**Your task**
Look through the listing below and say how many lines contain the word "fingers". Nothing else belongs in the reply.

Records section start

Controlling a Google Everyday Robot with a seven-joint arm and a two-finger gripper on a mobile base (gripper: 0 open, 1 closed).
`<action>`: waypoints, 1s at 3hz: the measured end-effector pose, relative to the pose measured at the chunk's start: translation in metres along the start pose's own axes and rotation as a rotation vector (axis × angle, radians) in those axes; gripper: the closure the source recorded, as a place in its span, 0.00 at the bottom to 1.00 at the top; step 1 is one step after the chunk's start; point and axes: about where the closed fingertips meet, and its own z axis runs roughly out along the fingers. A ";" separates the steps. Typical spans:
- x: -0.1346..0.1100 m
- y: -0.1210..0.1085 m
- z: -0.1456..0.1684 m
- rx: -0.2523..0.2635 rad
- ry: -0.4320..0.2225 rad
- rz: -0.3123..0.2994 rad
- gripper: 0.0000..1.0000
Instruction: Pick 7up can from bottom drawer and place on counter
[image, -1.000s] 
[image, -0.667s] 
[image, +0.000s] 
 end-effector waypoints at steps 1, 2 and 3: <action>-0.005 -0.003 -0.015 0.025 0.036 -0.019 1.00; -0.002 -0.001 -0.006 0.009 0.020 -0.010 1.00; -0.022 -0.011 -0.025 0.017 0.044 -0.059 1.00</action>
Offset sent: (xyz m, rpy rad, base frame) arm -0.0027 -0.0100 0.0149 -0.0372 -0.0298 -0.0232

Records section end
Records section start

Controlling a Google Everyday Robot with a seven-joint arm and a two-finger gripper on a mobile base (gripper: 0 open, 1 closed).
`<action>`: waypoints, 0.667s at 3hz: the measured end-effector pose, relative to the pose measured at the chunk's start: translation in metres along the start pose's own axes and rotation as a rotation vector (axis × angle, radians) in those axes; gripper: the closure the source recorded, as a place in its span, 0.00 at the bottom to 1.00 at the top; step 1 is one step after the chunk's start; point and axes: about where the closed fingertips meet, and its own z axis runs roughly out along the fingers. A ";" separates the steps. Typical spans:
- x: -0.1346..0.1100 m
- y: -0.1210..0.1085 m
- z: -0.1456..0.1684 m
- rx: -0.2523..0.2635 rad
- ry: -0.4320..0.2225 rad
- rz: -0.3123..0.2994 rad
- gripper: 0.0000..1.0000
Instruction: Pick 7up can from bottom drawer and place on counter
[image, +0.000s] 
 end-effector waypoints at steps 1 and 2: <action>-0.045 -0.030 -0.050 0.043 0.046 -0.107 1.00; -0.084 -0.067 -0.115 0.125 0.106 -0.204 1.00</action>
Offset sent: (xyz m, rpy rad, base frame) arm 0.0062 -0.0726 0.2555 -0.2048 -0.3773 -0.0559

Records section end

**Task result**
2